The Bay Area may see some rare summer lightning again early next week. And while it doesn’t seem like such a big lightning event like the one that sparked several massive fires in the region last August, it doesn’t bode well that is happening again almost exactly a year later.
“A wave of monsoon moisture is increasingly likely to rotate over the region Sunday through Monday that could lead to high convection and potentially dry storms,” the local National Weather Service office reported Thursday on Twitter. “We will continue to monitor this potential scenario closely and share the updates as they become available.”
They quickly anticipate concerns that this was a replay in August 2020, and explain that this is a different set of circumstances. It’s a repeat in terms of “moist monsoon,” but apparently this situation won’t be as dangerous.
A wave of monsoon moisture is increasingly likely to rotate over the region Sunday through Monday that could lead to high convection and potentially dry thunderstorms.
We will continue to monitor this potential scenario closely and share the updates as they become available. pic.twitter.com/3gDcO1IwkU
– NWS Bay Area (@NWSBayArea) July 15, 2021
The two events should not be compared in terms of expected impact.
Monsoonal ride as in the one forecast for this weekend is 2-3yr cyclical events, while the 2020 event was a unique set of circumstances.
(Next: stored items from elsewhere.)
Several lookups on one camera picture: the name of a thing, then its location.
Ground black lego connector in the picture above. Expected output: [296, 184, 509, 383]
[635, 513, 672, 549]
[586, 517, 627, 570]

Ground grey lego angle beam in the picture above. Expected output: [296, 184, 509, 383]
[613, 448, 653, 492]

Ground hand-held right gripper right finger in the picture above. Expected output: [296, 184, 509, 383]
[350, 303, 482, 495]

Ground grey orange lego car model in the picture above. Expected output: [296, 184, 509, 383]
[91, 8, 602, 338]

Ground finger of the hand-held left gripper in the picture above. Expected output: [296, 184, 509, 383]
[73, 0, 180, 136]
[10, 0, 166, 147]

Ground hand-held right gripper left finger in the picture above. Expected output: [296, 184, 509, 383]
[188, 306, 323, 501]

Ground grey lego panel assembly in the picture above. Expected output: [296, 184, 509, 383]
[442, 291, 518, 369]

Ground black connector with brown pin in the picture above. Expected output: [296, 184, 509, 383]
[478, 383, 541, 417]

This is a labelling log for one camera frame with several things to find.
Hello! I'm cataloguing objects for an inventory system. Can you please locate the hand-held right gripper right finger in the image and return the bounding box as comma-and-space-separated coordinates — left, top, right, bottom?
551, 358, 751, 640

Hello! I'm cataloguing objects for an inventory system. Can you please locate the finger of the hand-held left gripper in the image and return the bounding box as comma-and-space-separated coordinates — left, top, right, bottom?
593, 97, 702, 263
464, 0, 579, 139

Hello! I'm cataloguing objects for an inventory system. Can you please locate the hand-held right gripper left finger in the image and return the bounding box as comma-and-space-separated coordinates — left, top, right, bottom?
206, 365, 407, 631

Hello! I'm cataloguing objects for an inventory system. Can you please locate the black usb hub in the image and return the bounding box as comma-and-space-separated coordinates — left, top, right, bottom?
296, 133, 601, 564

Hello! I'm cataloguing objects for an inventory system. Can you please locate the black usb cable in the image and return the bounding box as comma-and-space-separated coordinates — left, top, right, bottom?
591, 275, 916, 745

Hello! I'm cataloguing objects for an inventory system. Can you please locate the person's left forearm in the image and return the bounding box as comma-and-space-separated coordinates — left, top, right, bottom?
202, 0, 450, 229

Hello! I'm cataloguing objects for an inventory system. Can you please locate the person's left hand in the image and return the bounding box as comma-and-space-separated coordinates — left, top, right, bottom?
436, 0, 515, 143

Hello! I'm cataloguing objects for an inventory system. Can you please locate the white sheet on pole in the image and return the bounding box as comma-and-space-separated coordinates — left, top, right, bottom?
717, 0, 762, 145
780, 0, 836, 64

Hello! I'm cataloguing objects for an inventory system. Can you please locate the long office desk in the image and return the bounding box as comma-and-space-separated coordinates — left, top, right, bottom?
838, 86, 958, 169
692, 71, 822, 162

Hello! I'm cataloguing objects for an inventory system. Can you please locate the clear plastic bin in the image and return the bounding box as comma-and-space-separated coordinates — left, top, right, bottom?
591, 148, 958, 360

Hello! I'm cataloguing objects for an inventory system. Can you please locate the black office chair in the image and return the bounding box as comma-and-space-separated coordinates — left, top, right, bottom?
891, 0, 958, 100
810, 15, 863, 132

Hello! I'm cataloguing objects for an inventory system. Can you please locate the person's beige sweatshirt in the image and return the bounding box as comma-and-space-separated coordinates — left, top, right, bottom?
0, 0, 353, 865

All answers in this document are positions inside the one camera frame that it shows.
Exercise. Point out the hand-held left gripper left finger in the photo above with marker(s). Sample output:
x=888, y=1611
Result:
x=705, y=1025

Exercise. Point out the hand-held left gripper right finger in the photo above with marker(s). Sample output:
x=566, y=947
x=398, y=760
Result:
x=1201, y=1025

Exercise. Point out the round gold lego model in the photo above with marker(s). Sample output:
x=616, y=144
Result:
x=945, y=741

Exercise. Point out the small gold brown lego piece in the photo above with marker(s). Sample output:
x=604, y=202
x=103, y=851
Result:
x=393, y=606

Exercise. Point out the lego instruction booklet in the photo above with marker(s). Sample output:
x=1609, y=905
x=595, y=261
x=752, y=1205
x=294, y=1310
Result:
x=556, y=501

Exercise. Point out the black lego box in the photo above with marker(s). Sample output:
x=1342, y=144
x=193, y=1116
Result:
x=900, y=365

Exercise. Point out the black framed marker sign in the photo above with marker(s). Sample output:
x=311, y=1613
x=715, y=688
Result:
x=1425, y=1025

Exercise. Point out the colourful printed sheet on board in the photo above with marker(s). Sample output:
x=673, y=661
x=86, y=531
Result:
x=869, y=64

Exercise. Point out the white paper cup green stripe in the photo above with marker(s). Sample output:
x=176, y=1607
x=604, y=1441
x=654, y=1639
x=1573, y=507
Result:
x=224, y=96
– NWS Bay Area (@NWSBayArea) July 16, 2021
NWS writes: “The August 2020 lightning epidemic that triggered many wildfires occurred due to the confluence of monsoon and tropical influences (remnants of tropical storm Fausto),” NWS writes. “No tropical influence is expected with this upcoming monsoon wave as Felicia is quite the SW.”
As that happens, temperatures will also be rising around the bay, including in San Francisco, where it is expected to warm up at least in the 70s by Monday.
The Bay Area remains in an “outstanding” drought condition, according to the U.S. Drought Surveillance, and conditions are prevalent in all parts of the state for devastating and inaccessible fires if lightning decides to hit randomly anywhere.
La August 2020 lightning storm, which hit the Bay Area on August 16 and 17 last year, caused wildfires in almost all Bay Area counties that would continue to burn for more than a month thereafter. The LNU Lightning Complex fire in Napa, Sonoma, Solano, and several other counties, ended the fifth largest in state recorded history and also one of the most destructive. The SCU Lightning Complex in San Mateo and Santa Cruz counties stands as the third largest in the state’s history.